◆ **Work instructions**
In the data below, find every line with the word "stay" and copy it.

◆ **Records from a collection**
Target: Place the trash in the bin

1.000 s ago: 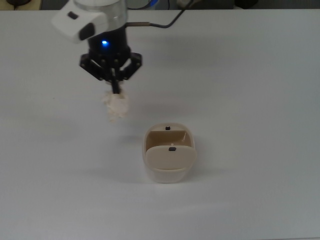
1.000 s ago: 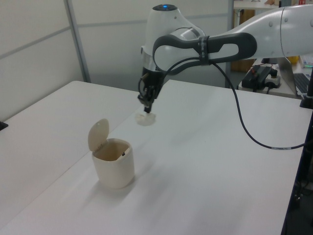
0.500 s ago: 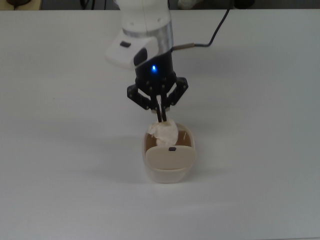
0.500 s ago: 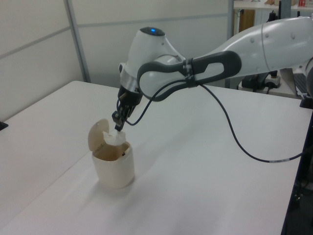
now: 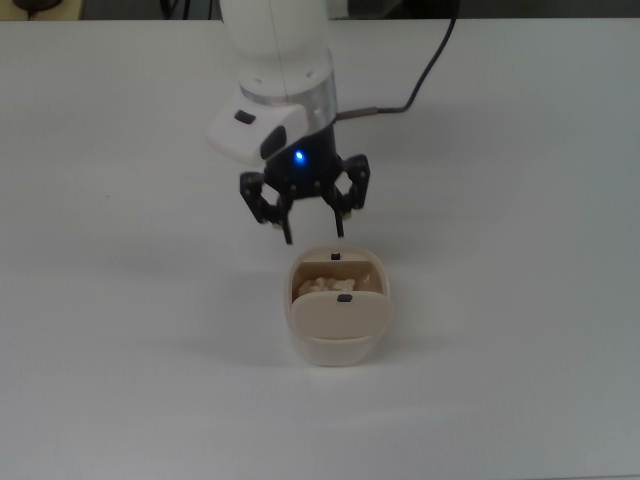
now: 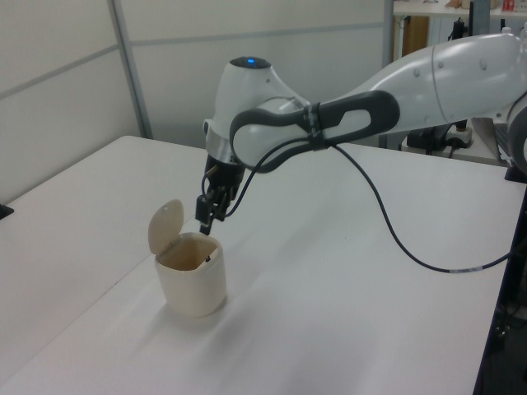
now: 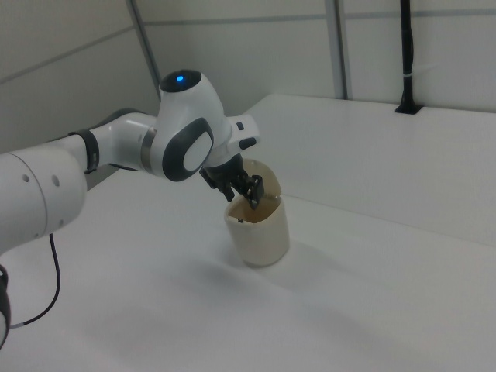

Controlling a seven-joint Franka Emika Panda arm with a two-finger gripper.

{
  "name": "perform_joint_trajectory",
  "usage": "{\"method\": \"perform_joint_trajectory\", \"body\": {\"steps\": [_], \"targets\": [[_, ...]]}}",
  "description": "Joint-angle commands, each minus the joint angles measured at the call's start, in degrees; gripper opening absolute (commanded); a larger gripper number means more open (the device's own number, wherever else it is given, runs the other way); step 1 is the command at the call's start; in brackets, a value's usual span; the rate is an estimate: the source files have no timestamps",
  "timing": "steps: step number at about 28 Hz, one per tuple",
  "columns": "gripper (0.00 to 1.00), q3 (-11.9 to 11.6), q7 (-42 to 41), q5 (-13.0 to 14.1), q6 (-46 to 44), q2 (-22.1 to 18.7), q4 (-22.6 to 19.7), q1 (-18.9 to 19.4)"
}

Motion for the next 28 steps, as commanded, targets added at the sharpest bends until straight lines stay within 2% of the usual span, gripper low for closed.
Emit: {"method": "perform_joint_trajectory", "body": {"steps": [1,3,4,9,13,17,19,28], "targets": [[1.0,-3.0,0.2,-0.6,-13.5,-6.1,-0.4,-0.2],[1.0,-4.2,-0.2,-1.9,-18.2,-7.5,-0.3,-0.2],[1.0,-5.1,-0.2,-3.6,-22.6,-8.5,0.2,-0.1],[1.0,-6.4,-0.2,-7.0,-33.8,-9.5,2.9,-0.1],[1.0,-7.0,0.1,-8.9,-36.5,-11.1,3.1,-0.1],[1.0,-10.7,-0.6,-8.0,-38.0,-14.9,3.1,0.0],[1.0,-11.7,-1.2,-7.4,-38.3,-15.8,3.1,0.1],[1.0,-11.5,-1.0,-6.7,-38.2,-16.3,3.1,0.5]]}}
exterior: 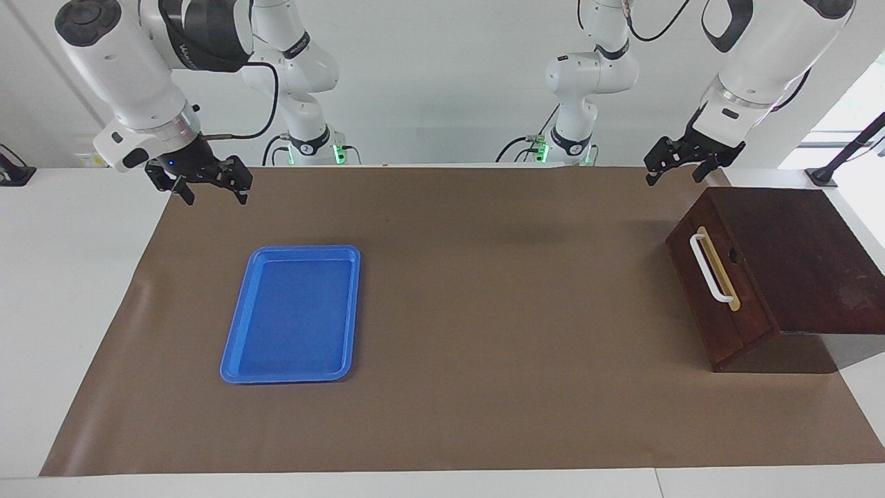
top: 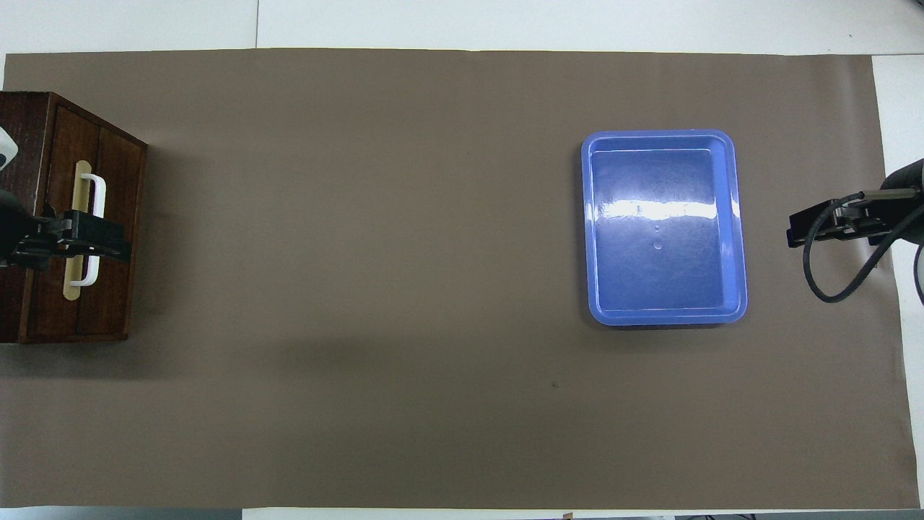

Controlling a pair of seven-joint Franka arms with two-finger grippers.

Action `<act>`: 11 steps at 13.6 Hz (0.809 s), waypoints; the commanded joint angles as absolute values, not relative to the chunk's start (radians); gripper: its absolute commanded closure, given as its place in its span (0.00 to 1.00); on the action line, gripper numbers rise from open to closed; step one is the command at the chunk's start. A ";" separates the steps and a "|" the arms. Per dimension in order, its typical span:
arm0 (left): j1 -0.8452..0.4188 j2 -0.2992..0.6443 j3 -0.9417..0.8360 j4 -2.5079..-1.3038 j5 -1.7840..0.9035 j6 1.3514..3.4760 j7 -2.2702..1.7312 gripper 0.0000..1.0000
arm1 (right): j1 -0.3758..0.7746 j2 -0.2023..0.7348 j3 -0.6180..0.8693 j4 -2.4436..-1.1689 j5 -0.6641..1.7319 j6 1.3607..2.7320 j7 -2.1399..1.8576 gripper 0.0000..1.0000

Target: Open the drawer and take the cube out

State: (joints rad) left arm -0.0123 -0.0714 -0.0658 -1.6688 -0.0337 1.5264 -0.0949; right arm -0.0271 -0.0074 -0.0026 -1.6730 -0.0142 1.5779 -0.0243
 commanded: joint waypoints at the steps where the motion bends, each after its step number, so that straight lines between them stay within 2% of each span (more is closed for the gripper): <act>1: -0.026 -0.072 -0.051 -1.667 -0.040 1.537 -0.080 0.00 | -0.044 -0.018 0.008 -1.678 -0.029 1.571 -0.046 0.00; 7: -0.025 -0.069 -0.051 -1.681 -0.032 1.569 -0.083 0.00 | -0.040 -0.018 0.009 -1.678 -0.029 1.571 -0.045 0.00; 11: -0.052 -0.068 -0.058 -1.761 0.084 1.703 -0.072 0.00 | -0.040 -0.018 0.009 -1.678 -0.029 1.571 -0.046 0.00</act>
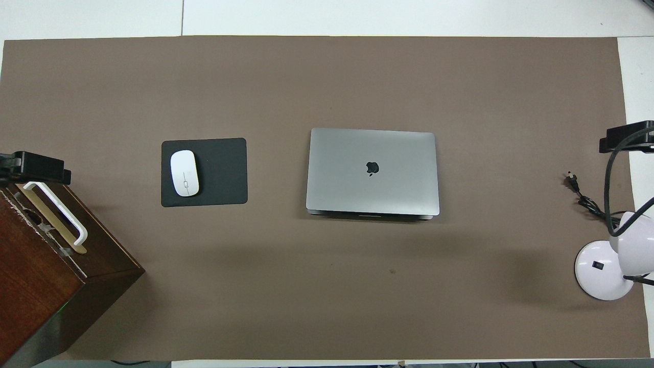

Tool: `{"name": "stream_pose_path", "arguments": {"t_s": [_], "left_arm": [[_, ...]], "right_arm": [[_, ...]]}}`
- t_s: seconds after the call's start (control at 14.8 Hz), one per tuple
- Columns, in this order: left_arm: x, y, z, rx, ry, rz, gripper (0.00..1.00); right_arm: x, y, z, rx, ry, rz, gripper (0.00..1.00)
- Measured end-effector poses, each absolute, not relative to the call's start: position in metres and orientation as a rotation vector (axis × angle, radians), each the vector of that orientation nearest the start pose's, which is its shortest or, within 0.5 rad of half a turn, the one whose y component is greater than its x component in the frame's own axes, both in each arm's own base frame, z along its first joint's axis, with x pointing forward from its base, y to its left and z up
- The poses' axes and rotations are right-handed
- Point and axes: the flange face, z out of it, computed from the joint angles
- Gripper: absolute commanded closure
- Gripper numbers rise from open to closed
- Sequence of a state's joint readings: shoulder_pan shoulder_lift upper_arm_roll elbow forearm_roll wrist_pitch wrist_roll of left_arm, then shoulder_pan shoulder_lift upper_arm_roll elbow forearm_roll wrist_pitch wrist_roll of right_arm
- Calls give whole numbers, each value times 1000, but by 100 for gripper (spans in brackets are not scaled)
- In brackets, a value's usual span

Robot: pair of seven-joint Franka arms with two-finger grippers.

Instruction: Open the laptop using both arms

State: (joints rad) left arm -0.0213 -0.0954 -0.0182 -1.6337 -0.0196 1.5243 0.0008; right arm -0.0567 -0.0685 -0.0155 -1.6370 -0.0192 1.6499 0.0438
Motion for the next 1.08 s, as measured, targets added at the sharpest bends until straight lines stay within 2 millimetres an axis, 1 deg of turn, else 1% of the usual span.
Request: {"name": "stream_pose_path", "arguments": {"t_s": [0.27,0.54,0.95,1.01,1.08], "left_arm": [[519,-25,642,-3158,69,25,0],[518,-33,642,-3156,90,24,0],[517,-29,646,-3158,75,10,0],[517,-28,646,-3158,75,9,29],[517,-28,646,-3158,75,7,74]], "right_arm": [[539,-41,638,-3153,182,-128,0],[539,-41,638,-3153,180,-128,0],[540,-41,634,-3154,167,-125,0],[540,-41,633,-3154,167,-126,0],[540,-42,632,-3154,168,-125,0]]}}
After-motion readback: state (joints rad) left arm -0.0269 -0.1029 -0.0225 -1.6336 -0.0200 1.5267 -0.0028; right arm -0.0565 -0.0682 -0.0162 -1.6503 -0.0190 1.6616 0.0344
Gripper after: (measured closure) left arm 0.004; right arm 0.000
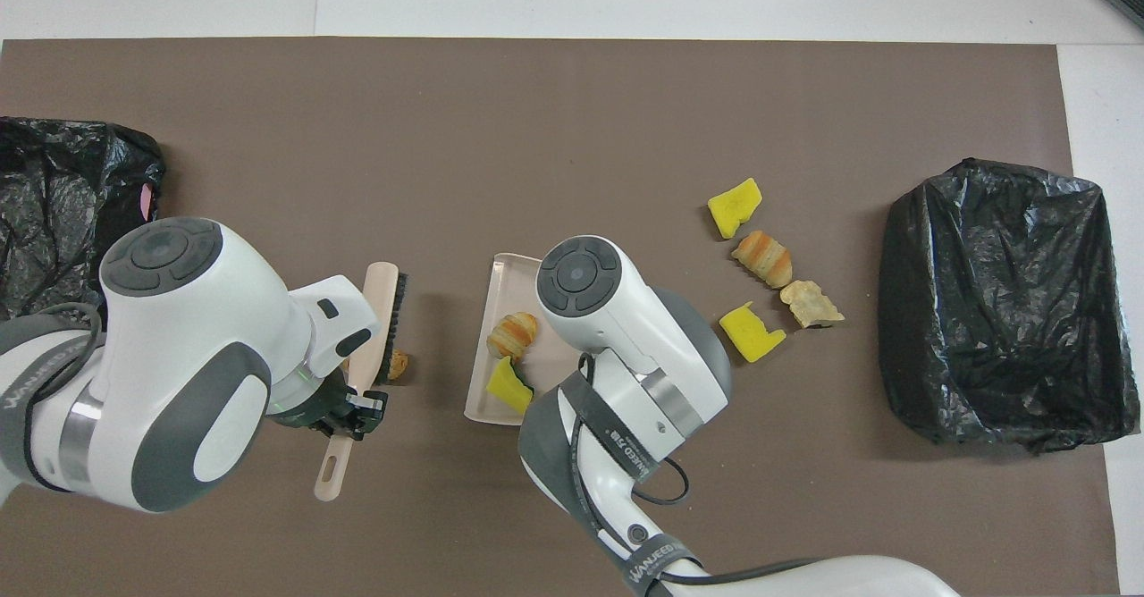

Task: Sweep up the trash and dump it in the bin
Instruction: 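Sweep the bread pieces into the dustpan with the left gripper's brush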

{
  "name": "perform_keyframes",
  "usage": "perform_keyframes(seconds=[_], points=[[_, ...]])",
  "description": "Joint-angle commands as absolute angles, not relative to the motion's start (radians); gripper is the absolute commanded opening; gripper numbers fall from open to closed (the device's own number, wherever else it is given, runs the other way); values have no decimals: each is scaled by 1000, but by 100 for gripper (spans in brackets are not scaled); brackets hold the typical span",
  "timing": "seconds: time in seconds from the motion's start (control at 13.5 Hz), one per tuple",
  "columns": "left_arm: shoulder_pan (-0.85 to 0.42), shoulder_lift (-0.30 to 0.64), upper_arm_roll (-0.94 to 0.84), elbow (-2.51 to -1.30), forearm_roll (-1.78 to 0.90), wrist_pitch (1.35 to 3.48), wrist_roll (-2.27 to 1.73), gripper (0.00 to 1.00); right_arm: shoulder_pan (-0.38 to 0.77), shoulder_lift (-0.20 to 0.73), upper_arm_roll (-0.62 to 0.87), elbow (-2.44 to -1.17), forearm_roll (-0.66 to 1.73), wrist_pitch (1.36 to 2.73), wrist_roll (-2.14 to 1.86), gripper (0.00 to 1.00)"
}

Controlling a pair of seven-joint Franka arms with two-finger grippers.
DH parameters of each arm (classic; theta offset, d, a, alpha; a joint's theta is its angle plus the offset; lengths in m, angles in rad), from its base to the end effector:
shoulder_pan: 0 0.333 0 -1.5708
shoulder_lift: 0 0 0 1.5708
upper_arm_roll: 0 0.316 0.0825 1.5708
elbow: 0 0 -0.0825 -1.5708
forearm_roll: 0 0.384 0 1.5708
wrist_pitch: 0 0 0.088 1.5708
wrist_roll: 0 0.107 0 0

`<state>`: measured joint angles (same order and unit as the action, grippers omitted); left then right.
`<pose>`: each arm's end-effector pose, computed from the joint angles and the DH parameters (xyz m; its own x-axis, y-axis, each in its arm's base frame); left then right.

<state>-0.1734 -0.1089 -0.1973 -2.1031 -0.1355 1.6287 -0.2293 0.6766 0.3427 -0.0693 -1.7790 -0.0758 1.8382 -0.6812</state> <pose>0.4383 -0.1870 0.4417 0.9224 -0.0990 -0.3734 -0.0997 -0.9949 0.0175 0.5020 0.3448 0.3456 0.2244 0.9355 -0.2728 0.9591 -0.2616 -0.1082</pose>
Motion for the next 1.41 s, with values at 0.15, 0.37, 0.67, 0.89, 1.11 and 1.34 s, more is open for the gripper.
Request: perform_keyframes(seconds=[0.15,0.37,0.67,0.89,1.11,1.34], points=[[-141,-267,-204,-2319,-29,1690,-442,0,670,331,-64,-1801,-92,1862,-649,0],[-136,-318,-209,-2442,-29,1851,-596,0,669,331,-64,-1802,-92,1862,-649,0],[-216,-252,-215,-2477,-29,1933,-634,0,667,330,-64,-1802,-92,1862,-649,0],[-291,-171,-216,-2451,-37,2045,-669,0,667,330,-64,-1802,-92,1862,-649,0],[-359,-140,-216,-2410,-48,2039,-675,0,666,331,-64,-1802,-92,1862,-649,0],[-380,-137,-215,-2399,-48,2037,-673,0,663,331,-64,-1802,-92,1862,-650,0]])
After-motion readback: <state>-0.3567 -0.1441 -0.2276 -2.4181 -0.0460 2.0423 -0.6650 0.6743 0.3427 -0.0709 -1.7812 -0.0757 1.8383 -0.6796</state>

◆ **Expected output**
Motion for the next 28 steps, as commanded, targets added at the sharpest bends until straight lines stay within 2% of the usual span, gripper low for closed.
 commanded: joint waypoints at the steps where the motion bends, each after its step number, so that straight lines between them stay within 2% of each span (more is closed for the gripper): <act>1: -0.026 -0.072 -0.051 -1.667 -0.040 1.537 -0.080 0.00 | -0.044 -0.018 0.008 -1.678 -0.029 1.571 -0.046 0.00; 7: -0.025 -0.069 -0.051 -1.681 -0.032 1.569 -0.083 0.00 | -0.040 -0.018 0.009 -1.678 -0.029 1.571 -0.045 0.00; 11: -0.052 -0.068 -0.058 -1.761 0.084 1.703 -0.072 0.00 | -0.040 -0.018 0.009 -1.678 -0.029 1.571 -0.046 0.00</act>
Motion for the next 1.08 s, as measured, targets added at the sharpest bends until straight lines stay within 2 millimetres an axis, 1 deg of turn, else 1% of the usual span.

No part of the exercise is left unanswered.